Selasa, 27 Agustus 2013

KARAKTER GURU MASA KINI MENURUT GUE



Salah satu bidang yang penting bagi perkembangan dan juga pembentukan karakter bangsa adalah bidang pendidikan. Dimana semua hal yang berhubungan dengan pengtahuan diajarkan di sini. Pelajaran – pelajaran paling mendasar hingga ke tahap yang paling sulit. Semua itulah yang nantinya akan menjadikan generasi bangsa menjadi berkualitas. Namun, satu hal penting yang tidak dapat dilupakan. Peran besar seorang guru. Tenaga pengajar. Pahlawan yang sepatutnya tidak hanya berharap untuk dijuluki pahlawan tanpa tanda jasa. Tetapi, pahlawan yang turut memegang amanah sebagai pengajar. Jadi, tanggung jawab dalam mengajar benar – benar dilaksankan sesuai kurikulum kebutuhan para siswa dan juga mahasiswa.
Berbicara mengenai guru di era yang lampau, sering sekali ditemui guru dengan karakter keras, kalau istilah kesehariannya adalah saklek. Dimana ketika guru berbicara “A”, maka murid harus berkata dan menulis “A”. Jika tidak, nilai akan mendapat “E”. Seringpula beberapa guru memberikan sanksi kepada murid ketika mendapati pelanggaran atau kesalahan. Namun, dengan cara yang melewati batas wajar. Memukul dengan kayu, memaki, membentak, dan bahkan mendiamkan tanpa ada pengarahan lanjut. Guru jaman kolot dan di jaman yang masih jadul, selalu berwajah garang dan tidak bersahabat dengan murid. Merasa di atas murid, jadi sok menjaga wibawa agar dihormati. Padahal, tidak ada satu pun murid yang segan dengan pengajar yang angkuh.
Berdasarkan beberapa karakter guru di jaman dulu yang dipaparkan di atas, akan memberikan dampak pada hasil belajar siswa. Pertama, siswa malas dan enggan untuk datang sekolah. Kalaupun datang, akan segan dan enggan untuk memperhatikan lebih seksama. Kedua, tidak akan menghasilkan murid yang pandai, karena kembali pada hal yang pertama. Tidak ada antusiasme dari para murid untuk menanggapi atau untuk memperhatikan pelajaran. Kalau dibiarkan seperti ini terus, mungkinkah pendidikan di Indonesia akan berarti? Jawabannya tentu tidak. Keinginan sekolah akan beralih untuk mengejar persyaratan kerja. Jadi, jangan salahkan murid jika setelah lulus tetap saja bodoh.
Jaman yang sekarang ini pun juga masih banyak yang menerapkan metode seperti itu. Walau sekarang sedikit lebih dikurangi dengan adanya pembelajaran dengan metode diskusi. Presentasi, dan diskusi. Namun, sesekali juga metode ceramah guru di depan. Hal itu sah – sah saja. Karena memang metode seperti itulah yang saat ini sedang dipakai.

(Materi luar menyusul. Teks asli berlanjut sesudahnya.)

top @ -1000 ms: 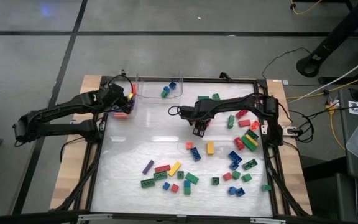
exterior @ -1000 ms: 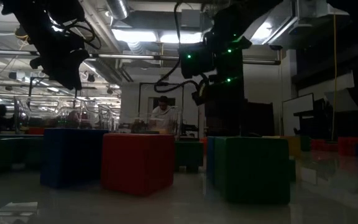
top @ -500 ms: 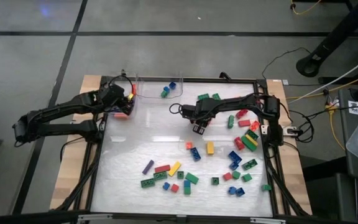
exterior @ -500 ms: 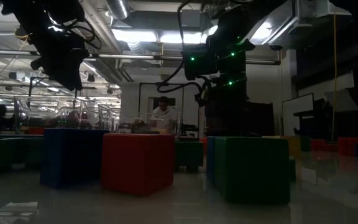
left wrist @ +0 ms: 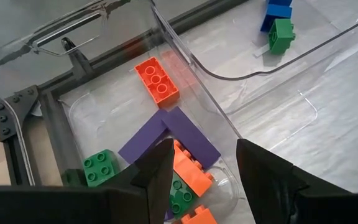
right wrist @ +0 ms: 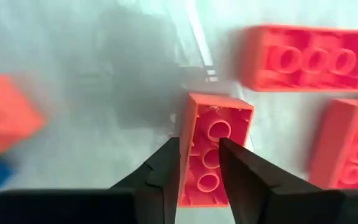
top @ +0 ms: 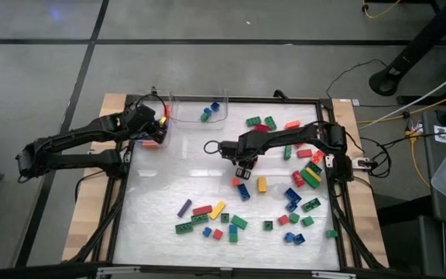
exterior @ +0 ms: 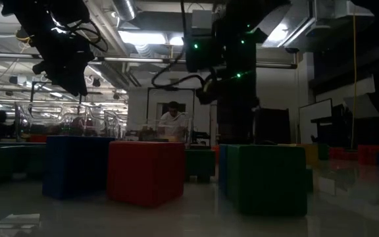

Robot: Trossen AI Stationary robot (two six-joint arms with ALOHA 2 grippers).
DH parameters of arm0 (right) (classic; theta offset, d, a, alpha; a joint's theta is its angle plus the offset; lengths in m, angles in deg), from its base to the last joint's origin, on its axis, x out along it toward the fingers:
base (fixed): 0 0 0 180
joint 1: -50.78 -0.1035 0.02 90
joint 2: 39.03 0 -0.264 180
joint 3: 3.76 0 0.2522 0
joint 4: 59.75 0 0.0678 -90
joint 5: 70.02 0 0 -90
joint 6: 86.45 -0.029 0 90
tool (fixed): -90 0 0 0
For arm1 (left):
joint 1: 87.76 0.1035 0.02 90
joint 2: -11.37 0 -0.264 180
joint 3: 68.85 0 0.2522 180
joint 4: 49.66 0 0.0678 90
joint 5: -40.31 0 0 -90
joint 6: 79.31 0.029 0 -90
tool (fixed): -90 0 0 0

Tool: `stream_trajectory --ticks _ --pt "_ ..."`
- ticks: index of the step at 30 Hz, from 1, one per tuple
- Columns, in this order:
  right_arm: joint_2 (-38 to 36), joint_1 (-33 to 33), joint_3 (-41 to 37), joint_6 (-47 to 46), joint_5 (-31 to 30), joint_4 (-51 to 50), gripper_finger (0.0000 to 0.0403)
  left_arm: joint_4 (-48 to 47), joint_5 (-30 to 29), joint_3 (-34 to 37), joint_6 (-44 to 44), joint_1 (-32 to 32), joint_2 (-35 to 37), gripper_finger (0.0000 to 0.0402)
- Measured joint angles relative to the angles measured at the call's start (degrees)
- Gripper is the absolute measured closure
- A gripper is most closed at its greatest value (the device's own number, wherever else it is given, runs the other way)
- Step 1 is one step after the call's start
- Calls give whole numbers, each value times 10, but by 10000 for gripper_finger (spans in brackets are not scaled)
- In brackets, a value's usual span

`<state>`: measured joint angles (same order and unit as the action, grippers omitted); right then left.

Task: Sort blocks by size
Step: Put the large orange game piece into the left transparent bin

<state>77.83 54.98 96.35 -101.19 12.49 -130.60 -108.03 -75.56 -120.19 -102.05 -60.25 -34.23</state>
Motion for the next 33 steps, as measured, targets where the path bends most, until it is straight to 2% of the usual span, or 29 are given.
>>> stream_trajectory --ticks 13,16,25,29,33 --pt "0 3 10 0 -15 -1 289 0 0 0 2 0 0 240" --pt "0 3 10 0 -16 -1 270 0 0 0 2 0 0 240" --pt "-3 3 3 -30 -24 3 179 0 0 0 2 0 0 240" --pt "-3 8 -22 -31 -18 2 162 0 0 0 2 0 0 240" --pt "-3 20 -49 -32 5 17 162 0 0 0 2 0 0 240"
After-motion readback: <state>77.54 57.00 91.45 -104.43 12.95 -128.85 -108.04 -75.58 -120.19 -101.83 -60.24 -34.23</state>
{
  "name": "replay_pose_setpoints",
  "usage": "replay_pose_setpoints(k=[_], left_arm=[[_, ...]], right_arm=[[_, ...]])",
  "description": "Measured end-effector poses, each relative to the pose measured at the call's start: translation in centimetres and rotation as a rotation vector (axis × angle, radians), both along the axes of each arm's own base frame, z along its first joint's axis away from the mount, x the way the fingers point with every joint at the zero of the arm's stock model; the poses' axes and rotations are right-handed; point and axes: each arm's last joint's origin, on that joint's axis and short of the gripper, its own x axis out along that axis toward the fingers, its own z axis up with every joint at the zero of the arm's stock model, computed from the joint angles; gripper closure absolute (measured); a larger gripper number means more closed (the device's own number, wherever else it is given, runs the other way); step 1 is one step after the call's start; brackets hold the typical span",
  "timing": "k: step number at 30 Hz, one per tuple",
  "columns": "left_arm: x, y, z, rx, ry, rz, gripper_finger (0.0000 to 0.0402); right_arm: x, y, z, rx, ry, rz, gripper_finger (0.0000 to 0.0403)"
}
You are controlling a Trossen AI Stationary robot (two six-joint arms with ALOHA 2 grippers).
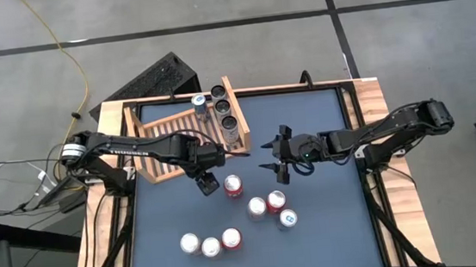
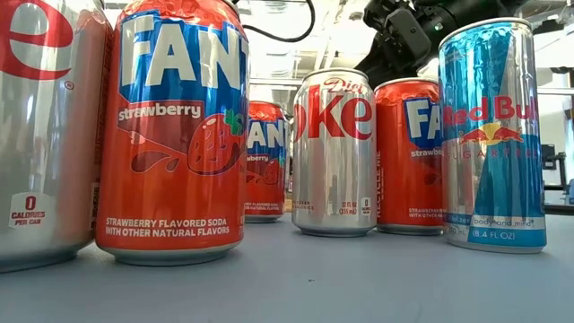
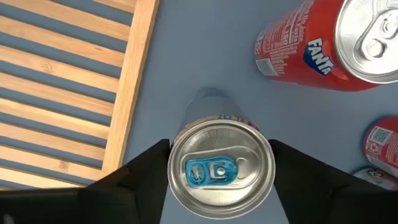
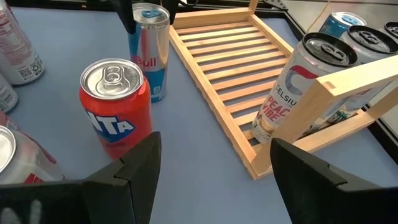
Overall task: Place canned beverage on shelf
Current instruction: Put the left blue soda can on the shelf aligned with the other blue soda can
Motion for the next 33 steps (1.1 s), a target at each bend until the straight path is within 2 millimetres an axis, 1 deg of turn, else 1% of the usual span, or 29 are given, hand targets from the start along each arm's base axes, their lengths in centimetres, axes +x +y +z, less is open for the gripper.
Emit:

Sekarang coba kita telaah lebih jauh. Bagaimana jaman pergaulan para murid di luar sekolah sekarang. Apakah memberikan hasil ? Tentu belum, tapi bukan berarti tidak ada. Kurang maksimal, dan masih perlu banyak evaluasi.
Melihat perkembangan jaman yang serba westernisasi dan mulai lunturnya budaya bangsa, seharusnya pengajaran yang ada dan wajib dimiliki oleh seorang guru adalah pengetahuan dasar tentang kebudayaan Indonesia. Setelah itu dimiliki, barulah teknik dan metode pengajaran yang menarik dan pastinya selalu bervariasi. Setelah teknik, praktekkan dan segera evaluasi sisi mana yang kurang.
Metode seperti ini sangat umum. Namun, sebenarnya bisa diterapkan dalam berbagai macam kegiatan. Guru di sekolah, guru di rumah, dan di kegiatan mana pun yang sifatnya adalah mengajar. Kita ambil contoh nyata pengajaran bahasa asing, yaitu bahasa Inggris. Seharusnya guru memiliki dasar pengetahuan bahasa asal. Kita lahir di Indonesia, kuasai dahulu bahasa Indonesia, baru bahasa yang hendak diajarkan, yaitu bahasa Inggris. Kenapa demikian ? Tujuannya agar kita mampun menyampaikan dengan mudah dan praktis kepada murid yang notabene pasti lebih memahami bahasa Indonesia. Gunakan teknik dimana murid merasa nyaman. Misalkan, dengan model tanya jawab secara bergiliran. Model pengajaran materi secara perlahan dan terus bertahap. Gunakan teknik dimana murid akan selalu menggunakan bahasa itu. Otomatis, akan cepat dalam pemahaman dan penguasaan bahasa tersebut.